Five days into her holiday in March 2020, Emily slowly began to speak again but with great difficulty and she said she "sounded deaf".
Her voice slowly grew stronger as the days passed but Emily was shocked when she realised she had developed an Eastern European accent.
She was finally diagnosed with foreign accent syndrome in March 2020 and now her voice rapidly changes between Polish, Russian, French and Italian.
'It doesn't sound like me'
Emily said: "I'm an Essex girl normally - my accent was really strong and my voice was very high pitched and really recognisable, people always knew it was me calling.
"On holiday, I started making sounds like a deaf person trying to talk - it is thought that the neuropathways had started to open as my body had completely relaxed.
"By the time I was home, the words were sounding like a foreign language.
"I was so thrilled when my voice started coming back but now I don't even recognise the voice that comes out of my mouth, it doesn't sound like me.
"I actually used to be so good at putting on accents for my friends before this and I've even had people ask if I'm putting it on - as if I could keep it up this long!"
Since her diagnosis, Emily has been having private vocal therapy once a week over Zoom but there is no indication if she will ever regain her normal accent.
Her extremely rare condition has sent her body into shut down, leaving her exhausted and she experienced left side weakness two weeks ago.

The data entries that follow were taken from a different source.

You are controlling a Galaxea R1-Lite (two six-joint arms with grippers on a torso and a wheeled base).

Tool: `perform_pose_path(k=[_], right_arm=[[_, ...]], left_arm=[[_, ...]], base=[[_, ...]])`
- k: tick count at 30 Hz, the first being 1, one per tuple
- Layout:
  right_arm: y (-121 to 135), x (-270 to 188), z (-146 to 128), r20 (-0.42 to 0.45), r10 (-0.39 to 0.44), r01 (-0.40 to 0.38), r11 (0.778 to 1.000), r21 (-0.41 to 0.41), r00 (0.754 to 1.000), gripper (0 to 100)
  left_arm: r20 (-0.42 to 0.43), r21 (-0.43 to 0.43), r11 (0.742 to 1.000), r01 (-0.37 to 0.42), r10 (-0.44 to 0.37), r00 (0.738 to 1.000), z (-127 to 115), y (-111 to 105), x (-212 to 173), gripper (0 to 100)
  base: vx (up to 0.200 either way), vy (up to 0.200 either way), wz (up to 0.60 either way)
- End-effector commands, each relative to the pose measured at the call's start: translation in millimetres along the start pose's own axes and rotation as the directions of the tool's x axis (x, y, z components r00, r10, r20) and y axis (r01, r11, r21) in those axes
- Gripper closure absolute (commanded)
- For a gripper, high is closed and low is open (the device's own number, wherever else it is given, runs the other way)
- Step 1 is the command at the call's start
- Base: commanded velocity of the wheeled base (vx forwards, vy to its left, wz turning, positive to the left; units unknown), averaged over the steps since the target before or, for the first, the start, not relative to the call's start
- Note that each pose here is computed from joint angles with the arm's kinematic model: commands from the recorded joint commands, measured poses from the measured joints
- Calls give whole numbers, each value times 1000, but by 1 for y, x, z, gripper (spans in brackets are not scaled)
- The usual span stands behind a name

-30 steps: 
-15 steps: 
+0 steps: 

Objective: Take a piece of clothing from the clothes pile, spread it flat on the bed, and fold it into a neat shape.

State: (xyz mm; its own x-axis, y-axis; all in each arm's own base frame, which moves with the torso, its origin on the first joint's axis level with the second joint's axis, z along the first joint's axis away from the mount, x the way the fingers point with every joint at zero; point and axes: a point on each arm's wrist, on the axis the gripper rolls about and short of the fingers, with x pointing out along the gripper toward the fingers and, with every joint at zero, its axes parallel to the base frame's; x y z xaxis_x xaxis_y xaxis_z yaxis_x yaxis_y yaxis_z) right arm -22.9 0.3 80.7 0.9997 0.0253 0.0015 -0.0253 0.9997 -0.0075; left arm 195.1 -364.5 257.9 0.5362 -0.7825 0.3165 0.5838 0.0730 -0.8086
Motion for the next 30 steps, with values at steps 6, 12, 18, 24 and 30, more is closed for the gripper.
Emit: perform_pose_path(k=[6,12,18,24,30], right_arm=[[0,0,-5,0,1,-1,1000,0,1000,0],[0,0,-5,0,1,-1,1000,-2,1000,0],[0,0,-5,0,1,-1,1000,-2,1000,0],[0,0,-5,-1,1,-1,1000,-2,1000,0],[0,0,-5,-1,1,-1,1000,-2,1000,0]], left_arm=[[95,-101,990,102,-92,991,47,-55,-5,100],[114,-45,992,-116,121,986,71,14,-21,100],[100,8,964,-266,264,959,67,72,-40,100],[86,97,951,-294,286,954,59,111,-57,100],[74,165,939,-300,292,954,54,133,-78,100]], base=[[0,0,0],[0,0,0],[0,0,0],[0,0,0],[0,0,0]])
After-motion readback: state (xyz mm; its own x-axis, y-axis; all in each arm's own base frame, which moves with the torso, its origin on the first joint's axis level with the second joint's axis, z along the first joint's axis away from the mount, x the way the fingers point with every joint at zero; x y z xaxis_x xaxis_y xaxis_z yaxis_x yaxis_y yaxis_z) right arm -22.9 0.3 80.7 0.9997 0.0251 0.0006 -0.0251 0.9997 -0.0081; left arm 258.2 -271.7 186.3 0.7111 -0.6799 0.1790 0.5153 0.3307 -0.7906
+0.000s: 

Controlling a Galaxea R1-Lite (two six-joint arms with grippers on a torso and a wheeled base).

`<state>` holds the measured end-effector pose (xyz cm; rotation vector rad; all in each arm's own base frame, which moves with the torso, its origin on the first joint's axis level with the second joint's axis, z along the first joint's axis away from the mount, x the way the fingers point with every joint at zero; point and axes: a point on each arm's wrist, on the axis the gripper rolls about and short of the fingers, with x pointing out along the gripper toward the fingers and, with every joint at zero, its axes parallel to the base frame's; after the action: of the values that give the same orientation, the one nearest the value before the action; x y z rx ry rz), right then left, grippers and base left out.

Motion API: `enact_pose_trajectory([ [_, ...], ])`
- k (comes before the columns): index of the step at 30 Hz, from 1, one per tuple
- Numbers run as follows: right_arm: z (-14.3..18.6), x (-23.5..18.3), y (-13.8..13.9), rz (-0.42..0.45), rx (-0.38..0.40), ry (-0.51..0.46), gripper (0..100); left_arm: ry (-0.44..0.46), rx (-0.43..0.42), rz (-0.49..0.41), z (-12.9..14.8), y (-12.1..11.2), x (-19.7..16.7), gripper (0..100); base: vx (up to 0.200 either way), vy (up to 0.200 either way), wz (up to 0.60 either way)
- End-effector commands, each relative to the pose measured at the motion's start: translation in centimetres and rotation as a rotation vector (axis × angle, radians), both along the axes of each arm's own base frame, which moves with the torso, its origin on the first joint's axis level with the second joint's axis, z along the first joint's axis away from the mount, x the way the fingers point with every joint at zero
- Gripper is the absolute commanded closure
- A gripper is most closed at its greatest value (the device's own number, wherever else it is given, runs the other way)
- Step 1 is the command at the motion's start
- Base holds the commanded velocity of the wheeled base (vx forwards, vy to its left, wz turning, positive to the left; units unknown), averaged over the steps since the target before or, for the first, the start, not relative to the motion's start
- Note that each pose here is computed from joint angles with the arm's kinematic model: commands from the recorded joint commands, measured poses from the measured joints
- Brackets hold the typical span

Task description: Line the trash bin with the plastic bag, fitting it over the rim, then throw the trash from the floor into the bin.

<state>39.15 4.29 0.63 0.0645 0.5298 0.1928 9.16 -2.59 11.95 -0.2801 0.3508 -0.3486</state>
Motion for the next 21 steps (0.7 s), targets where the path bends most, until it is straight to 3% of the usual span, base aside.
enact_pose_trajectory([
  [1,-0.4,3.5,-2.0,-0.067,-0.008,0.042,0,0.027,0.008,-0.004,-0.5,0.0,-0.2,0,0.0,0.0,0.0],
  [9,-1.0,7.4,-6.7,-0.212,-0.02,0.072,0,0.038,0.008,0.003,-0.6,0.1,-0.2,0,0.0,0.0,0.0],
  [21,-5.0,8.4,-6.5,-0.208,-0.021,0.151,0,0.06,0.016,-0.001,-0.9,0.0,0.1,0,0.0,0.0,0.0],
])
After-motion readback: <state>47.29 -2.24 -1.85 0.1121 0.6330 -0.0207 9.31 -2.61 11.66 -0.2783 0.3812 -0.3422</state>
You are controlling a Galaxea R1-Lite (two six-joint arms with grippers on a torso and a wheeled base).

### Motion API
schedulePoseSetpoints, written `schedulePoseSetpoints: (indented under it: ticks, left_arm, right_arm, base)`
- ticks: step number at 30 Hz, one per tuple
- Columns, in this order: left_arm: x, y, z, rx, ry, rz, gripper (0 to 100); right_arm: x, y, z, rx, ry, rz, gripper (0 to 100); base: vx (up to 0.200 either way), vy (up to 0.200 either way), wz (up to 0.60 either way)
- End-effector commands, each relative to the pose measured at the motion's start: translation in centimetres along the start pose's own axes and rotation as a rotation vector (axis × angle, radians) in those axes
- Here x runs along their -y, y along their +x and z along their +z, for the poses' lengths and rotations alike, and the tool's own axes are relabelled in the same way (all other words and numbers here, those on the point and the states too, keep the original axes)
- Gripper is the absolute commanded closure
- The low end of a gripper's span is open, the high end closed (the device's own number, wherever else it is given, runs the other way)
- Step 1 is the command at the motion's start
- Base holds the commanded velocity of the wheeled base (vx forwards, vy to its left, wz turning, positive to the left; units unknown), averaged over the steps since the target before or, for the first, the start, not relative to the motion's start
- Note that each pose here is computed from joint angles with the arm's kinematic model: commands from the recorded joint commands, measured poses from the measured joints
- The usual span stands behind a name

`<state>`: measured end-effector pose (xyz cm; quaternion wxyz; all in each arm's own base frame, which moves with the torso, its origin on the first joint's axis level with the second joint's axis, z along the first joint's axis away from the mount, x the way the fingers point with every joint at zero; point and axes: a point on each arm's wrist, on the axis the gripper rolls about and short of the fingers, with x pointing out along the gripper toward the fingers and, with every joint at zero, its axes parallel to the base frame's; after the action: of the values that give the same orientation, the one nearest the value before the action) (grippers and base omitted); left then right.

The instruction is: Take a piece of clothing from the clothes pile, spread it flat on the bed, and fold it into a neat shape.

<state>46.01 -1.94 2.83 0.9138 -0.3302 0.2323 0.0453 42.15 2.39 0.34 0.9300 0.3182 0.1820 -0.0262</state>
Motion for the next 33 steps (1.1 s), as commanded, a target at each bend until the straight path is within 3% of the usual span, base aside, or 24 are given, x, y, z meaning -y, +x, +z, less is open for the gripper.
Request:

Again a symptom of a stroke, Emily was rushed to hospital and has now been diagnosed with a functional neurological disorder as well.
Her left arm and hand are now paralysed but doctors hope she will regain feeling and movement with time and physical therapy.
Had to stop working
Emily said: "I'm only 31 years old and I am shocked at how much my life has changed in a matter of months.
"I've had to stop working because my job is quite stressful and the doctors have said stress will only make my condition worse.
"The hardest thing for me is learning that this voice is ok. I have to learn to accept that it's ok for me to not be able to get the words out straight away, it'll come eventually.
"I just have to stop getting so frustrated with myself so am practicing holistic approaches to calm and clear my mind with my therapist, as when I get frustrated, everything goes, there's no speech, and it's back to square one.
"I am learning that when I'm tired, my speech goes or my accent changes - it will deepen and go slow, and for the last week, it's been predominantly Russian.
"Doctors can't predict what will happen with my voice. It's just a matter of taking every day as it comes, so I'm just trying to stay positive and hopeful.
"I'd never heard of either of these really rare conditions and now I've been diagnosed with both, it has just been a total whirlwind."